• What the task requires
Which lines of the data include the string "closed"? List them all.

• Source data
.....

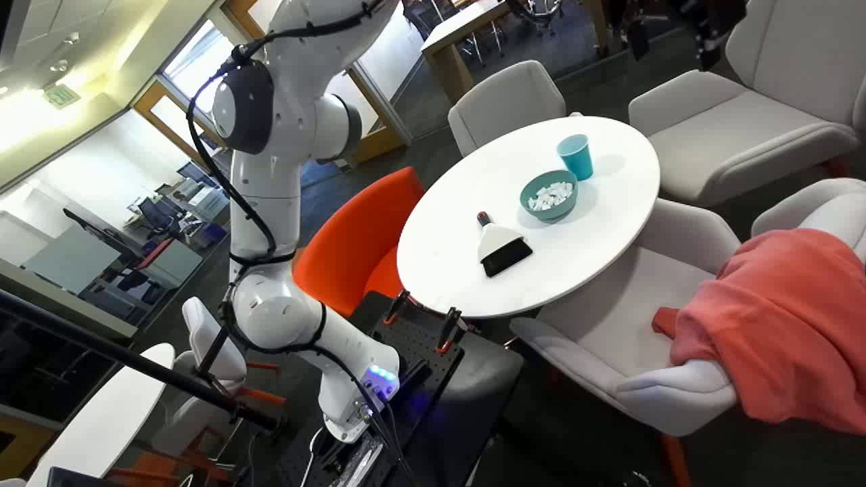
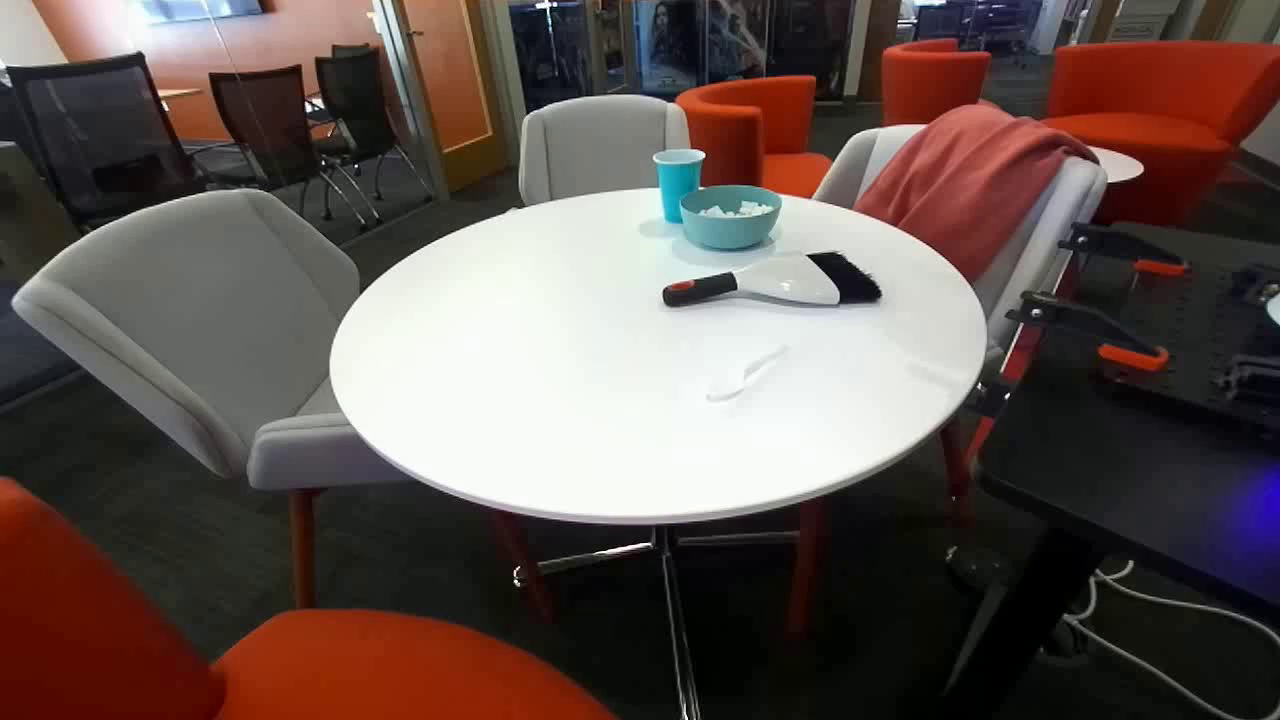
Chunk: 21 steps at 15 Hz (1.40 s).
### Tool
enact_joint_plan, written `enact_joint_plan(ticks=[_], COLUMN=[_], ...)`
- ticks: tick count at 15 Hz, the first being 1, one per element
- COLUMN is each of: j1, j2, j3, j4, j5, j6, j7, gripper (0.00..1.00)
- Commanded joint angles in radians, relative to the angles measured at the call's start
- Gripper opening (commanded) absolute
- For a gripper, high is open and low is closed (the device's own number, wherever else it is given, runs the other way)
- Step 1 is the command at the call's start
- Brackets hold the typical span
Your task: Move the paint brush to the left
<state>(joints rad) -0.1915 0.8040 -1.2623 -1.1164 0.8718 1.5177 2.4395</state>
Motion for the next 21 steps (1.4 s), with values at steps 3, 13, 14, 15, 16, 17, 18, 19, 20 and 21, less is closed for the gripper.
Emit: enact_joint_plan(ticks=[3, 13, 14, 15, 16, 17, 18, 19, 20, 21], j1=[-0.001, 0.09, 0.148, 0.197, 0.261, 0.311, 0.368, 0.427, 0.489, 0.546], j2=[0.001, -0.01, -0.021, -0.027, -0.038, -0.04, -0.044, -0.047, -0.052, -0.055], j3=[-0.001, -0.021, -0.033, -0.041, -0.058, -0.069, -0.086, -0.104, -0.126, -0.149], j4=[0.0, -0.088, -0.155, -0.212, -0.281, -0.331, -0.386, -0.443, -0.501, -0.557], j5=[0.0, -0.058, -0.084, -0.106, -0.13, -0.147, -0.165, -0.178, -0.186, -0.191], j6=[0.0, 0.021, 0.047, 0.069, 0.093, 0.115, 0.144, 0.176, 0.211, 0.245], j7=[0.0, -0.127, -0.194, -0.248, -0.303, -0.354, -0.405, -0.455, -0.506, -0.559], gripper=[1.0, 1.0, 1.0, 1.0, 1.0, 1.0, 1.0, 1.0, 1.0, 1.0])
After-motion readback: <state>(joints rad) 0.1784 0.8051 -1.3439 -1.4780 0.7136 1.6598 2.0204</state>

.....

• Solution
- For a gripper, high is open and low is closed (the device's own number, wherever else it is given, runs the other way)
Motion for the next 21 steps (1.4 s), with values at steps 3, 13, 14, 15, 16, 17, 18, 19, 20 and 21, less is closed for the gripper.

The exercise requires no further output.